API_SERVICE_NAME = 'webmasters'
API_VERSION = 'v3'
SCOPE = [
    'https://www.googleapis.com/auth/webmasters.readonly'
]

pd.set_option('max_colwidth', 100)

def get_sitemap_links(url, all_links = []):
    response = requests.get(url)
    if response.status_code == 200:
        try:

            soup = BeautifulSoup(response.text, 'xml')
            links = [loc.text for loc in soup.find_all('loc')]

        except:
            return
        
        else:

            for link in links:
                if link[-3:] == 'xml':
                    get_sitemap_links(link, all_links)
                else:
                    all_links.append(link)
            
            return all_links
    else:
        print(f'Request failed with status code {response.status_code}')
        return
    
def auth_service(credentials_path):

    credentials = service_account.Credentials.from_service_account_file(
        credentials_path,
        scopes=SCOPE
    )

    service = build(API_SERVICE_NAME, API_VERSION, credentials=credentials)

    return service

def query(service, url, payload):
    response = service.searchanalytics().query(siteUrl=url, body=payload).execute()

    results = []

    for row in response['rows']:
        data = {}

        for i in range(len(payload['dimensions'])):
            data[payload['dimensions'][i]] = row['keys'][i]

        data['clicks'] = row['clicks']
        data['impressions'] = row['impressions']
        data['ctr'] = round(row['ctr'] * 100, 2)
        data['position'] = round(row['position'], 2)

        results.append(data)
    
    return pd.DataFrame.from_dict(results)

if __name__ == '__main__':
    
    url = 'https://ak-codes.com/sitemap_index.xml'

    sitemap_links = get_sitemap_links(url)
    df_sitemap = pd.DataFrame(sitemap_links, columns=['page'])

    print('Total sitemap links:', len(sitemap_links))
    print(df_sitemap.head(20))

    payload = {
        'startDate': '2023-01-01',
        'endDate': date.today().strftime('%Y-%m-%d'),
        'dimensions': ['page'],
        'rowLimit': 10000,
        'startRow': 0
    }

    service = auth_service(os.path.join(ROOT, 'credentials.json'))

    df_gsc = query(service, service.sites().list().execute()['siteEntry'][0]['siteUrl'], payload)
    print(df_gsc.head(20))

    df_merged = pd.merge(df_gsc, df_sitemap, how='right', on=['page'])
    print(df_merged.head(20))

    print(df_sitemap.shape, df_gsc.shape, df_merged.shape)
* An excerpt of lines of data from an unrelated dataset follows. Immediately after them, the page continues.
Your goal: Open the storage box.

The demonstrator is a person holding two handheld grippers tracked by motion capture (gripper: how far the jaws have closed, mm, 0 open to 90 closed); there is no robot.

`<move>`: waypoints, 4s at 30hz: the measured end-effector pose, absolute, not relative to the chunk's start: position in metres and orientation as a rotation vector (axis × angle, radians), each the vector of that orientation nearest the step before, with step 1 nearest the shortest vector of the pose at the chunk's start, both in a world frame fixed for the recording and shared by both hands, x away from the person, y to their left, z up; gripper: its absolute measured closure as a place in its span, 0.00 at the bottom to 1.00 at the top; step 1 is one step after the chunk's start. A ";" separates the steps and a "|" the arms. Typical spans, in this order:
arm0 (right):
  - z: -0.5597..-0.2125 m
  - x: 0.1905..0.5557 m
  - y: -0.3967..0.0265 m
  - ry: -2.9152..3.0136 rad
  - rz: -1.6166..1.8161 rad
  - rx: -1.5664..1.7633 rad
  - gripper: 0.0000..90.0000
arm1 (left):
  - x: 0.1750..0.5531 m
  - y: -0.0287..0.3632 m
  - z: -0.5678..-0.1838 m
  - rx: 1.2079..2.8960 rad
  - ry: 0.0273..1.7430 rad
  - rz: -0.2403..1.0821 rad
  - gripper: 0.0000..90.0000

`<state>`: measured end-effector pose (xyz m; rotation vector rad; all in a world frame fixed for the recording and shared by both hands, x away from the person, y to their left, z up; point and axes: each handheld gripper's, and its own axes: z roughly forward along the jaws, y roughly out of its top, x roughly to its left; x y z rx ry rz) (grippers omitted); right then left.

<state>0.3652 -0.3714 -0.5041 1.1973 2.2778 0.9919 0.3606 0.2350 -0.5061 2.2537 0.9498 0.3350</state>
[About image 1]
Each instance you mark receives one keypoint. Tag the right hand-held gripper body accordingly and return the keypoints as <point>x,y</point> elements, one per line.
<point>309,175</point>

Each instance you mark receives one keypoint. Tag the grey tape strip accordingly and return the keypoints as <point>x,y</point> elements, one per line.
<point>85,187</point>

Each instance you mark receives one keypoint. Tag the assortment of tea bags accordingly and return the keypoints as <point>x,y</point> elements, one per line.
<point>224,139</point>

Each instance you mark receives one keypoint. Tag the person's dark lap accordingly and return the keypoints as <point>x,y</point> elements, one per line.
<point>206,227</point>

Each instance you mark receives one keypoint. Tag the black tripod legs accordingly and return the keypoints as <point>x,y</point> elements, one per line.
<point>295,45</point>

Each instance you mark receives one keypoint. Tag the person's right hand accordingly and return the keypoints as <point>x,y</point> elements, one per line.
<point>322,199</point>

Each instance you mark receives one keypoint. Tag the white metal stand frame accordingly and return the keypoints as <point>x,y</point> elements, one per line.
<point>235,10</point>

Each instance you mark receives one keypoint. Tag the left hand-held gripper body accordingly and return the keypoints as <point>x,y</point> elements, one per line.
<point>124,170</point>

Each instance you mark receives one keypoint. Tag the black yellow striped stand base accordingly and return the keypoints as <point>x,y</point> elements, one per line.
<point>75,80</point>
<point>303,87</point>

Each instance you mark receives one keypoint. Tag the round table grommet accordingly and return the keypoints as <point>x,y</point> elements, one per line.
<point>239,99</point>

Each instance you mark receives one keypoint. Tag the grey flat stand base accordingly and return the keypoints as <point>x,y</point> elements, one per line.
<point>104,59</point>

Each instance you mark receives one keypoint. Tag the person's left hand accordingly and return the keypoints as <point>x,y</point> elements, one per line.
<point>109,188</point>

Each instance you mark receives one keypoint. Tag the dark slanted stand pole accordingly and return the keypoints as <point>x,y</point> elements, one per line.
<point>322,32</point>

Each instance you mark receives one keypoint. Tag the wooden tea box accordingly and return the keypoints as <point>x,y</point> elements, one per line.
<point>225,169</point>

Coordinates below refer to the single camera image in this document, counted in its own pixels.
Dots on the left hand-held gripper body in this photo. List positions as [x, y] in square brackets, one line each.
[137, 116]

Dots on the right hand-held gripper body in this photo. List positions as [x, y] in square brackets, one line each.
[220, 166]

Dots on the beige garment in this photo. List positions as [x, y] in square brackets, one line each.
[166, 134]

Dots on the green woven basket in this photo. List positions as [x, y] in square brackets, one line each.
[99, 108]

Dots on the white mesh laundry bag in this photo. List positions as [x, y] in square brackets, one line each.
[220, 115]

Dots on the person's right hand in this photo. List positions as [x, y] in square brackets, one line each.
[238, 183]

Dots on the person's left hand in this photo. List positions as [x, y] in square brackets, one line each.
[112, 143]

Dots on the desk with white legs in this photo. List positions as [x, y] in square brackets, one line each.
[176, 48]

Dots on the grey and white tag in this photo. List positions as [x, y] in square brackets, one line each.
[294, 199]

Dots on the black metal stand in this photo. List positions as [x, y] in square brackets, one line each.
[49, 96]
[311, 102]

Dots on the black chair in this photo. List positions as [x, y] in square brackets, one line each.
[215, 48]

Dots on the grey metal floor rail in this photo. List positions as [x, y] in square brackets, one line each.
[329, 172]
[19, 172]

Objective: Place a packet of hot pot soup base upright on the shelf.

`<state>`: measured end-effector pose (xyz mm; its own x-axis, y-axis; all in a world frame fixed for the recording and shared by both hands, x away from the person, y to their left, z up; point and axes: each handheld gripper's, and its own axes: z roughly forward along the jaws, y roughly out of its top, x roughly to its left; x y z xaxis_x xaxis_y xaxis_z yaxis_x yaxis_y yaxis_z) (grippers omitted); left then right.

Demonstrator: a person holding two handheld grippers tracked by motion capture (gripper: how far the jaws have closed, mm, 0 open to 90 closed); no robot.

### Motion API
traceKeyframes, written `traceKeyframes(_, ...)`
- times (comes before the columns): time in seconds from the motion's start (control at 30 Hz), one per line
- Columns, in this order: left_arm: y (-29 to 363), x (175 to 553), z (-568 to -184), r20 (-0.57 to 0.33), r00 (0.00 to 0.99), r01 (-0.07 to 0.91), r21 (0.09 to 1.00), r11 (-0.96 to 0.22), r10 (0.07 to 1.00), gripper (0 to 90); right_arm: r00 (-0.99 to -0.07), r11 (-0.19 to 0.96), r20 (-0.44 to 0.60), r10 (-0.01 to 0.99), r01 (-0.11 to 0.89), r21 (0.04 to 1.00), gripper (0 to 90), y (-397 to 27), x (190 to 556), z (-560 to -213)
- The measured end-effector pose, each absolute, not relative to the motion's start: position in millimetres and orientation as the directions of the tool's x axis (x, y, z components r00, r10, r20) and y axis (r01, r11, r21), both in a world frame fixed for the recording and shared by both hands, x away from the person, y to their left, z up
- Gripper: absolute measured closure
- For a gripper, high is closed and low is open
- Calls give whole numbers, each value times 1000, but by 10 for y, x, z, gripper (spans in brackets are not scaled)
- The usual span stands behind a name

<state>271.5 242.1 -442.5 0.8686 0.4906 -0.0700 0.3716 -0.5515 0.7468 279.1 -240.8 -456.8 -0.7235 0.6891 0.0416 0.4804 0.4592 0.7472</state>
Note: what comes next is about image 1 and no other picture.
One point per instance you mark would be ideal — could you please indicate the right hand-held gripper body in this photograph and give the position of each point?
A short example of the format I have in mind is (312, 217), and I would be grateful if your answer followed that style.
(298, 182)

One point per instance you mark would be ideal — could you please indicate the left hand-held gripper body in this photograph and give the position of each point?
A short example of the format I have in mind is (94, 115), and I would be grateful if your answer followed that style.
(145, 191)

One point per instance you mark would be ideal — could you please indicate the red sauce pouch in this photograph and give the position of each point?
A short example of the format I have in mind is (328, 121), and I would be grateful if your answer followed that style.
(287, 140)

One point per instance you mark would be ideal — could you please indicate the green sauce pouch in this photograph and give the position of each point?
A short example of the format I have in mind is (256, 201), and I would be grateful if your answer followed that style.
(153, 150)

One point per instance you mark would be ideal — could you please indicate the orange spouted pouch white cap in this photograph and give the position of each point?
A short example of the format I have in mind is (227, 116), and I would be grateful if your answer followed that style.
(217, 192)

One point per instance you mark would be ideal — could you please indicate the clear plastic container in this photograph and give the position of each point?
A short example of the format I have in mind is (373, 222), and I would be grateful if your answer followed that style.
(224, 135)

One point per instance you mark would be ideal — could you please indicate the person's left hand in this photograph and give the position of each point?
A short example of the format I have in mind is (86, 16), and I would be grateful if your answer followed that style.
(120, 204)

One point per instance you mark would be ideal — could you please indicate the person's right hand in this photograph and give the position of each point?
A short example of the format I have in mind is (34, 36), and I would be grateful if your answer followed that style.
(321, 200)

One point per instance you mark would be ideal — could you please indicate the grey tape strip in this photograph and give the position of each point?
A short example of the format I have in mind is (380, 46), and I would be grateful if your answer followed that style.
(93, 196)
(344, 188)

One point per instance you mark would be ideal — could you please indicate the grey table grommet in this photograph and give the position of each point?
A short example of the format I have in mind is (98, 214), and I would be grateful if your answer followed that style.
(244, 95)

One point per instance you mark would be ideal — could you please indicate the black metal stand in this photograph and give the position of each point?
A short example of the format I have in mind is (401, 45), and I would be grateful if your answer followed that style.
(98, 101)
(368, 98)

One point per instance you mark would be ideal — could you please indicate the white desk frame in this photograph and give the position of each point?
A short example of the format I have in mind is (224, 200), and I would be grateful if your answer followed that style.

    df_no_clicks = df_merged[df_merged['clicks'] < 1]
    df_no_clicks = df_no_clicks.sort_values(by='impressions', ascending=False)
    print(df_no_clicks)

    gsc_links = df_gsc['page'].tolist()
    all_links = list(set(sitemap_links + gsc_links))
    print('Total links:', len(all_links))

    shared_links = list(set(sitemap_links).intersection(set(gsc_links)))
    print('Total shared links:', len(shared_links))

    # links in sitemap but not in Google Search Console - non-ranking pages
    not_indexed = list(set(all_links).difference(set(gsc_links)))
    print('Total not indexed pages:', len(not_indexed))

    df_not_indexed = pd.DataFrame(not_indexed, columns=['page'])
    print(df_not_indexed)
    df_not_indexed.to_csv(os.path.join(ROOT, 'not indexed.csv'))

    # links in Google Search Console but not in sitemap - index bloat
    index_bloat = list(set(all_links).difference(set(sitemap_links)))
    print('Total index bloat pages:', len(index_bloat))
    df_index_bloat = pd.DataFrame(index_bloat, columns=['page'])
    print(df_index_bloat)
    df_index_bloat.to_csv(os.path.join(ROOT, 'index bloat.csv'))

Conclusion

To conclude, we made a simple Python algorithm for checking which pages on our website aren’t getting indexed by Google. Furthermore, we also demonstrated how to check if there are too many pages getting indexed.

However simple this checkup may be, it can give you information, which you can leverage to significantly improve SEO performance of your website. I learned a lot while working on this project, and I hope you will find it helpful as well.